Even after that first scene, I wasn't completely buying this as the "epic romance". Although she comments that Wells is cute, her co-worker states that Stevenson was hotter and I don't think we see the co-worker again at all. Either one of them could've been the romantic interest for all I knew.
Walker's appeal grows steadily though. I sympathized a little when she is chastised for the museum security breach.

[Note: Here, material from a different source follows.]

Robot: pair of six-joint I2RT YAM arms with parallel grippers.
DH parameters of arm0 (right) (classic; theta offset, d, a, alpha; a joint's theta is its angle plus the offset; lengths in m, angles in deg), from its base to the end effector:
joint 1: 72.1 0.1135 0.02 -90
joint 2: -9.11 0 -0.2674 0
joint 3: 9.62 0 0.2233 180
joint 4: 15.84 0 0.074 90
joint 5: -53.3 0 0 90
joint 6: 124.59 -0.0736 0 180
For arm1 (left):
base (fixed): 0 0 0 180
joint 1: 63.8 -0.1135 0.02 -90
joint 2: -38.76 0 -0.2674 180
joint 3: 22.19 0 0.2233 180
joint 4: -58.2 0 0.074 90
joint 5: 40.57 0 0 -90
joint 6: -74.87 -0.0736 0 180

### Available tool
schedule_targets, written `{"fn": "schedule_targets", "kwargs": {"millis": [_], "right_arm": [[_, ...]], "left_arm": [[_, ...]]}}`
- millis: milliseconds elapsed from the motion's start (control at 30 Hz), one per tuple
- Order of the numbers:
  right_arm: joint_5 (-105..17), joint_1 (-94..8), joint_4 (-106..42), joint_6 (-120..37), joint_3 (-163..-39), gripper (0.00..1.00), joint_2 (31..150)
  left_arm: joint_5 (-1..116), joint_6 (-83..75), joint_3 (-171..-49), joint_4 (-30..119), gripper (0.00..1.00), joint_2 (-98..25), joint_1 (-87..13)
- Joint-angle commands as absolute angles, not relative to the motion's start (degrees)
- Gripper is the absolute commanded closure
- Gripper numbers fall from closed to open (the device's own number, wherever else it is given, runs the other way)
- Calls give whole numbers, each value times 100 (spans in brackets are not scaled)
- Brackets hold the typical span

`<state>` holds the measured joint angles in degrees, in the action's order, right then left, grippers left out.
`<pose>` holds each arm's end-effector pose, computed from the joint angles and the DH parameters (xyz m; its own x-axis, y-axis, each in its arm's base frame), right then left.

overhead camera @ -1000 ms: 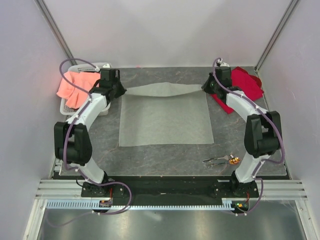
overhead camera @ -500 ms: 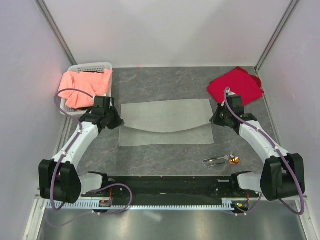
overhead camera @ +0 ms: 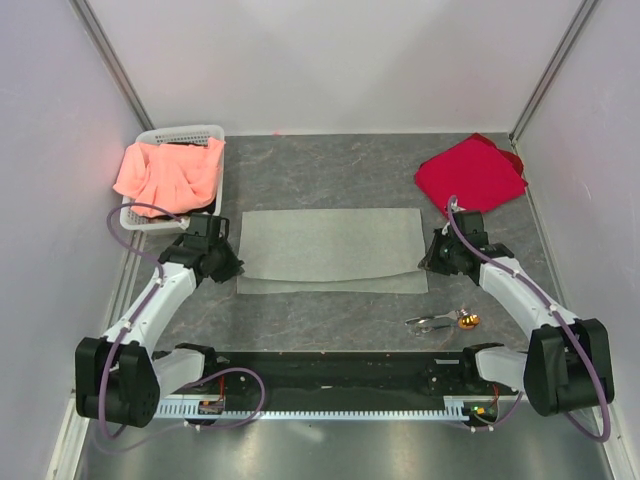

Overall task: Fold the napkin into a case and place the utensils inside
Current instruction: Fold and flatten the napkin at the center of the board.

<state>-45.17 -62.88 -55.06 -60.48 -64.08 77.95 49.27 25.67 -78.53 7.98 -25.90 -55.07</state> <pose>0.2222 0.0471 0.1893 -0.8216 0.3042 -0.4821 0.1267 0.9220 0.3658 0.2012 -0.0307 0.1970 -0.7365 -0.5480 -0.3966 -0.4371 0.8330 -0.3392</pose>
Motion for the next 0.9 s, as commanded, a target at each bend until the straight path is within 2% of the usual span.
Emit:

I appreciated that she technically "rescues" Wells after he is hit by the taxi and is really in no condition to leave the hospital for who-knows-where.
But mostly, I came to love the fact that she is both realistic about life as a single woman in a modern city yet naive enough to feel like there's a "Mister Right" out there for her.
Of course, she's such a perfect match for Wells in so many aspects that it is startling to have her pull out a gun as a warning that she can take care of herself.
Unfortunately (but I guess necessarily), when she's abducted by Stevenson, she does end up needing saving. It was nice to see her at least try to get away and save the really useless Julia.
In fact, if it wasn't for Julia, Jane would've gotten away. It was that darned conscience that kept her from running for the door, knowing that Stevenson would enjoy killing Julia in retribution. Definite points for showing character when it counts.
I see why H.G. is so taken with you. You are both filled with the same idealistic rubbish. I am exactly who I want to be.Stevenson
The last piece of the premiere to fall into place is the character of Vanessa Anders (Nicole Ari Parker) – rich, connected, and apparently H.G.'s great-granddaughter.
She's mysterious, secretive, and despite the genetic connection and the letter, something feels slightly off about her interest in H.G. and the time machine.
Most telling is how preoccupied her security team is with finding the key and preventing H.G. from handing it off in exchange for Jane. It also feels like Vanessa's husband, Griffin Monroe (Will Chase), can't possibly be as oblivious as he appears.
The most glaring anomaly that came up in the episode was the seeming demise of useless Julia.
Before departing for the museum, it definitely looked like Stevenson stabbed the bound and gagged Julia to death if only to prove to Jane that he is and always will be an unrepentant killer.
You know why I kill? Because the only thing more fulfilling than saving a life is taking one. The instant sensation, the release it brings, that slakes my thirst.Stevenson
When Vanessa's security team finds Julia alive, still bound, but apparently unharmed (?) it felt like an editing error. This being a time-travel show, there's always the possibility that something will be explained at a later time but for now, it's just going to stick out as weird.
There's lots to like in this premiere.
For two hours, it never seemed to lag. The action carries the viewer in a clear and exciting direction. The suspense was built well and there's a surprising amount of humor that fits in with the premise.
They've laid the groundwork for various plot lines and the main players seem to have believable motivation and realistic intentions.
So let's hear how you liked this first taste of Time After Time! Did it grab your attention? Were you excited to see Revenge's Bowman and UnREAL's Stroma onscreen together? Do you think Vanessa's on the up-and-up? And what about the thug? What's his deal?
Have any of you seen the original movie, starring Malcolm McDowell? How do you feel it measures up?